Sur le chemin de la transfiguration conjuguée à la distorsion, notez Giverny: il s’agit d’une impression (en deux versions) de la sculpture A Local Coral Reef – pièce centrale du précédent projet Wäiss Kaul de Franck – réalisée par estompage sur un tissu en coton éponge teint, et qui, indubitablement, fait allusion au jardin d’eau de la maison de Monet. Et dans la foulée, notez aussi Himmelbaach, deux déformations d’images du flux du ciel – l’une intitulée Ondulations vertes, la seconde Coucher de soleil –, deux compositions abstraites sur tissu, partiellement masquées par de la tôle d’aluminium, le tout monté sur cadre d’acier. Ici, la lumière est à l’œuvre, et la lumière, c’est le parfait accélérateur de particules de vibrations, d’émotions, de transports tout à la fois esthétiques et spirituels.
Mais le clou des «accumulations de couches» de Franck Miltgen – une noce du sensible et du concept, une alliance de réalité et d’étrangeté –, c’est un textile particulier: la chemise hawaïenne, objet ultime de l’artiste surfeur. Qui saisit l’occasion de remonter l’authentique histoire de la chemise aloha, de la raconter par le prisme de l’art, par une installation sculpturale, laquelle implique un changement d’échelle et de dimension (visuel ci-dessus: Aloha Distortion, 2024).

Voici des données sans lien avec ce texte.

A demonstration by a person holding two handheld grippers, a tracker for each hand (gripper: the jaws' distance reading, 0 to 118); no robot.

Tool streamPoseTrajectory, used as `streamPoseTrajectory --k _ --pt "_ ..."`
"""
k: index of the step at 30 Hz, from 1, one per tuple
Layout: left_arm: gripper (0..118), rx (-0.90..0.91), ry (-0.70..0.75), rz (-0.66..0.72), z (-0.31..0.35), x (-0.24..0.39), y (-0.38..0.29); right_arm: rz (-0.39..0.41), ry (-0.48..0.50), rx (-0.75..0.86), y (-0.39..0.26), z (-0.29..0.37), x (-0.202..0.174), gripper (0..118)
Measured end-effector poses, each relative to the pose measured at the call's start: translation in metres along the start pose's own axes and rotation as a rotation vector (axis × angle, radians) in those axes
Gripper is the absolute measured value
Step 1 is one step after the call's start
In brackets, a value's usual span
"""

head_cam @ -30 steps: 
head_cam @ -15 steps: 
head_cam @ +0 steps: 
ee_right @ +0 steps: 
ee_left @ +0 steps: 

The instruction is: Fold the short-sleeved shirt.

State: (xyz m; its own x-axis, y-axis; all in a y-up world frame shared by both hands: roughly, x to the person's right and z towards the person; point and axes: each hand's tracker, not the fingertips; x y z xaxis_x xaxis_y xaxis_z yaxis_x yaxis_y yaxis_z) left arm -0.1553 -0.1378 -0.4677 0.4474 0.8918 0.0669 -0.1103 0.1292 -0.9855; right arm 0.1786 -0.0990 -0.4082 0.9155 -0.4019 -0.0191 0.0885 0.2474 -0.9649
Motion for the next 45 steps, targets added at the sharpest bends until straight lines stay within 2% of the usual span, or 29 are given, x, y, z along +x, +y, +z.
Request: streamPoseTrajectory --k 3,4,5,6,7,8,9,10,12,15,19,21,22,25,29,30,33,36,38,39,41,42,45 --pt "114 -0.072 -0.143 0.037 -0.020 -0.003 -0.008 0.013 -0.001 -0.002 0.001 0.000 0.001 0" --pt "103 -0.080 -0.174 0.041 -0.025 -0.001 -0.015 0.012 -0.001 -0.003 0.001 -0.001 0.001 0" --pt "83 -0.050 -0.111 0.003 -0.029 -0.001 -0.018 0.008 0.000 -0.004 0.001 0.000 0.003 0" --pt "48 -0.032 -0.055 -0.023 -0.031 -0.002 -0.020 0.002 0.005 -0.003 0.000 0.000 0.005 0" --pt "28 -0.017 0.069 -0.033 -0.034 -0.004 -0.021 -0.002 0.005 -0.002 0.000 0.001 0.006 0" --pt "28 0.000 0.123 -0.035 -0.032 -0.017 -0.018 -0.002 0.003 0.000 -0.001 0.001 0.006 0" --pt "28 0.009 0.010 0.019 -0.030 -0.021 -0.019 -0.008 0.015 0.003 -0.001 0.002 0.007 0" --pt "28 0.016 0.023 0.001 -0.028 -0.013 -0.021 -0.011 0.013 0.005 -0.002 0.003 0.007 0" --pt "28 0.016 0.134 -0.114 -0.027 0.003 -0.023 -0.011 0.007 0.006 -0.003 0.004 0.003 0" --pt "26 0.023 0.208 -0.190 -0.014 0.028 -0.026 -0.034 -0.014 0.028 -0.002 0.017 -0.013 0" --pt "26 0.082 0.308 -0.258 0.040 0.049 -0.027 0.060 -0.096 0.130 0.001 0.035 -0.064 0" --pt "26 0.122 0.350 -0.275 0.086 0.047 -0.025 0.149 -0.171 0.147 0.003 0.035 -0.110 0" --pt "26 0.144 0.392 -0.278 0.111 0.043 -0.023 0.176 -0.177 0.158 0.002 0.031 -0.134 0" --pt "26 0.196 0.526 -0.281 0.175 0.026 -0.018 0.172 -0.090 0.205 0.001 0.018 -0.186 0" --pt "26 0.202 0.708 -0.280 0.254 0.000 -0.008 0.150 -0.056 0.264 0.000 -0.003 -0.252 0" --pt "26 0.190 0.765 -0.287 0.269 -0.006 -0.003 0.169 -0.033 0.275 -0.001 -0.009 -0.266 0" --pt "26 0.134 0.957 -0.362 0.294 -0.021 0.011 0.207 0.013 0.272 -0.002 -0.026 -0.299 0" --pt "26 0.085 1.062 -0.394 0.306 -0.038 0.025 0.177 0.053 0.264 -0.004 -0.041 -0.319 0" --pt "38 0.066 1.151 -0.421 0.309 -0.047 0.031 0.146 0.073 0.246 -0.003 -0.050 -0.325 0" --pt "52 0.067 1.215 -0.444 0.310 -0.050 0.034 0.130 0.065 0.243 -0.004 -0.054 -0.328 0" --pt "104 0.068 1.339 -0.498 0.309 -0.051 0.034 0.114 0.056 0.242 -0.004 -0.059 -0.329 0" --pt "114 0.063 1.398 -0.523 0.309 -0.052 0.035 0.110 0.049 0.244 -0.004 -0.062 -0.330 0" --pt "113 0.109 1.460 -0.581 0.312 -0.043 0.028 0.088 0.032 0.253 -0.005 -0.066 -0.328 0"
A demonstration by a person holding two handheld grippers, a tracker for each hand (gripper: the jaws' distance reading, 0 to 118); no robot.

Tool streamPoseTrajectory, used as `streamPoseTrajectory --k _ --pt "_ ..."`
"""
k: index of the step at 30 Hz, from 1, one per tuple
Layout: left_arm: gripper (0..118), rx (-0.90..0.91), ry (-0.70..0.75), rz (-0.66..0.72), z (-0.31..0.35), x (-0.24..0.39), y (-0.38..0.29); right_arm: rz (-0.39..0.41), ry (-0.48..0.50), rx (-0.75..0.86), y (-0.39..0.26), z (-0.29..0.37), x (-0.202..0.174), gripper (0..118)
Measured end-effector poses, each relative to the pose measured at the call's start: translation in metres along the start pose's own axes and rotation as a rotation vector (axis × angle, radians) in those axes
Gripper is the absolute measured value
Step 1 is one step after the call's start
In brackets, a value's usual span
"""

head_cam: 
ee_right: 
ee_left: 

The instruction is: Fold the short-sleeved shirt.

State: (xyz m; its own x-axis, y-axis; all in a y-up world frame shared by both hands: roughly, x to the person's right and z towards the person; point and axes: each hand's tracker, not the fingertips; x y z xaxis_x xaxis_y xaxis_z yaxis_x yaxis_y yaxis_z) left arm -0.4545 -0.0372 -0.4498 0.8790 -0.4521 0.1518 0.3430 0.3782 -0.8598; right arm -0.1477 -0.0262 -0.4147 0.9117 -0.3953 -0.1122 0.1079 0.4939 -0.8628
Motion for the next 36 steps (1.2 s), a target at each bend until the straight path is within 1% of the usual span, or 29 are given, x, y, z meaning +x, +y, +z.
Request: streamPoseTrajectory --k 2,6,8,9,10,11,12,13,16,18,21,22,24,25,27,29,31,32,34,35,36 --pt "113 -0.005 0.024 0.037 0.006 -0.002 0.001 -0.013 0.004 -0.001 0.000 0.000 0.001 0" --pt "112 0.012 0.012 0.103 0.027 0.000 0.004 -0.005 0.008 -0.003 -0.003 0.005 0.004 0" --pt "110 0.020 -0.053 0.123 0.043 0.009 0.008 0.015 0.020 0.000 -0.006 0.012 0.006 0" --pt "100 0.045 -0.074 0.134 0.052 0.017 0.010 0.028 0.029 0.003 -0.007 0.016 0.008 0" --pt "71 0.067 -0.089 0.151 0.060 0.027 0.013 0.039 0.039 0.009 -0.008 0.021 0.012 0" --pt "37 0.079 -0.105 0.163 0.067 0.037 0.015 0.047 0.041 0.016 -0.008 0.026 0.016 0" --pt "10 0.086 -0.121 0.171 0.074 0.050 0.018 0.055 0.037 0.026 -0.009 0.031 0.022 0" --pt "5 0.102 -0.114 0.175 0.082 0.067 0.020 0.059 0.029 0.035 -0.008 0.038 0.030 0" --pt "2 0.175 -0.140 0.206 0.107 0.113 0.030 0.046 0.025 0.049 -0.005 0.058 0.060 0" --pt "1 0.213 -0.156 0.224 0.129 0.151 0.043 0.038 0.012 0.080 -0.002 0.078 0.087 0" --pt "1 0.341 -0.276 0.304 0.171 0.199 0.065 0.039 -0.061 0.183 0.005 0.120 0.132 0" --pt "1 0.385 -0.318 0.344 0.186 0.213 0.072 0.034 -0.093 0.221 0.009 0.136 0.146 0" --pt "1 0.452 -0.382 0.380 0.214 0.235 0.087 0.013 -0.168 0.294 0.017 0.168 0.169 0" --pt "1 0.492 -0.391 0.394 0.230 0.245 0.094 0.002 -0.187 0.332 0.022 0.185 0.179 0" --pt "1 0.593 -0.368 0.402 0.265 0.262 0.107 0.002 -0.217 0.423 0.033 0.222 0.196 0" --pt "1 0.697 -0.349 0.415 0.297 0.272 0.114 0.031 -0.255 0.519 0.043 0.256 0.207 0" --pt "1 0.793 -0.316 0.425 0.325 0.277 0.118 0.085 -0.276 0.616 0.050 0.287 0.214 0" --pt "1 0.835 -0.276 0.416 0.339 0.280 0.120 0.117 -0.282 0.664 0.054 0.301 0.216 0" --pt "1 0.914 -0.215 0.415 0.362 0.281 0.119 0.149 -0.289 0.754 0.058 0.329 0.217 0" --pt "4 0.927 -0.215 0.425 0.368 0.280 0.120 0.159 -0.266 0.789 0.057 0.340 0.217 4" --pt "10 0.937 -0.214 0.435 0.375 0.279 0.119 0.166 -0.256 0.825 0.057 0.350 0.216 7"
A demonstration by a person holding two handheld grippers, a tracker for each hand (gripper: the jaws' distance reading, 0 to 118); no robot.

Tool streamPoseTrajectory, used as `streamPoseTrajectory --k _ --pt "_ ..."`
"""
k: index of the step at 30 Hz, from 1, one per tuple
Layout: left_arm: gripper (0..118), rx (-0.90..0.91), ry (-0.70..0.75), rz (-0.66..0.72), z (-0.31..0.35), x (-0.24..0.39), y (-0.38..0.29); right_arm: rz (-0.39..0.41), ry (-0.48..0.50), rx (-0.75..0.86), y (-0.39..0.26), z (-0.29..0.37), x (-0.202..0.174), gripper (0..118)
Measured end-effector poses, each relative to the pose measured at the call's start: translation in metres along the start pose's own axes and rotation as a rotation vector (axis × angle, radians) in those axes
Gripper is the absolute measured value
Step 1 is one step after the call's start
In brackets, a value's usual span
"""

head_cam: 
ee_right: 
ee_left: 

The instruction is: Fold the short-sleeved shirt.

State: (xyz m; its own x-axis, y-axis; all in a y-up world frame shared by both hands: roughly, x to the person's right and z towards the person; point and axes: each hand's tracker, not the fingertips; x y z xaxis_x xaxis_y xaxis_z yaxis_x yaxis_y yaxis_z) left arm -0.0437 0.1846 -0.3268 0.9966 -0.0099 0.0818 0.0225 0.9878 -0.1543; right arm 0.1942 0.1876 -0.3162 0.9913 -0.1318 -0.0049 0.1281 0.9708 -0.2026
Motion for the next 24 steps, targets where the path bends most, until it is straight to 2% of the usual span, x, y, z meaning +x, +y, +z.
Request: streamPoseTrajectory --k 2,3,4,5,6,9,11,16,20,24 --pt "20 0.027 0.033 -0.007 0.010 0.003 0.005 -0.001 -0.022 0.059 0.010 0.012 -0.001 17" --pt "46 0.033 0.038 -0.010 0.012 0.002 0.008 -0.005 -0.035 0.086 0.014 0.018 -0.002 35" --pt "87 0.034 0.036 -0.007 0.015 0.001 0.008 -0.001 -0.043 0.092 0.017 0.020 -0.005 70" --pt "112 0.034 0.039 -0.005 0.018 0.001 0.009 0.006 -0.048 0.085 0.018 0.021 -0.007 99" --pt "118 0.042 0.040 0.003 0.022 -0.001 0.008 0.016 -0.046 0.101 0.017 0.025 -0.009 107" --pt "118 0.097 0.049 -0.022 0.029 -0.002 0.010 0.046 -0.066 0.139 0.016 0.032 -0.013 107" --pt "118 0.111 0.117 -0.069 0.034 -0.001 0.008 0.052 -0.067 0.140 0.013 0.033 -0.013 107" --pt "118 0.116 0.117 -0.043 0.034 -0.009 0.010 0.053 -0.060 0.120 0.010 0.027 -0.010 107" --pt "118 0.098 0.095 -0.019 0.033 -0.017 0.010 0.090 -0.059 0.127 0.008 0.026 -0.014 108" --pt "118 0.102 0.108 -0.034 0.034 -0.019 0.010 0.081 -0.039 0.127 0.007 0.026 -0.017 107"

En fait, ce que l’on sait peu, c’est que les origines de la fameuse chemise médiatisée par Elvis Presley et par Tom Selleck dans la série Magnum remonteraient à la fin du XIXe siècle lorsque des migrants japonais arrivent à Hawaï, et qu’au départ, en 1905, elle est confectionnée avec du tissu à kimono, et qu’il faut attendre 1936 pour que des motifs autochtones – palmes, écorces et autres végétaux – s’y impriment. En superposant des fragments d’étoffes dont les motifs révèlent la chronologique «identité» du célèbre casual wear, en étageant ces étoffes sur des fragments de polypropylène, Franck réalise un étrange rocher transparent… capable d’éclairer autrement une banale histoire de chiffon.
Dans une seconde sculpture, l’étrange structure transparente est déposée sur des découpes de marbre. Des découpes aux contours fantasmagoriques, et du marbre de coloris différents où, par métamorphisme, lire les veines comme des fossiles.
Et le fossile, c’est la trace peu ou prou minéralisée d’un ancien organisme vivant. Et suivre la trace, c’est l’obsession de l’artiste Miltgen, arpenteur/explorateur … d’origines et autres genèses.
Où? A la galerie Zidoun-Bossuyt Luxembourg (6 rue Saint-Ulric), jusqu’au 6 avril.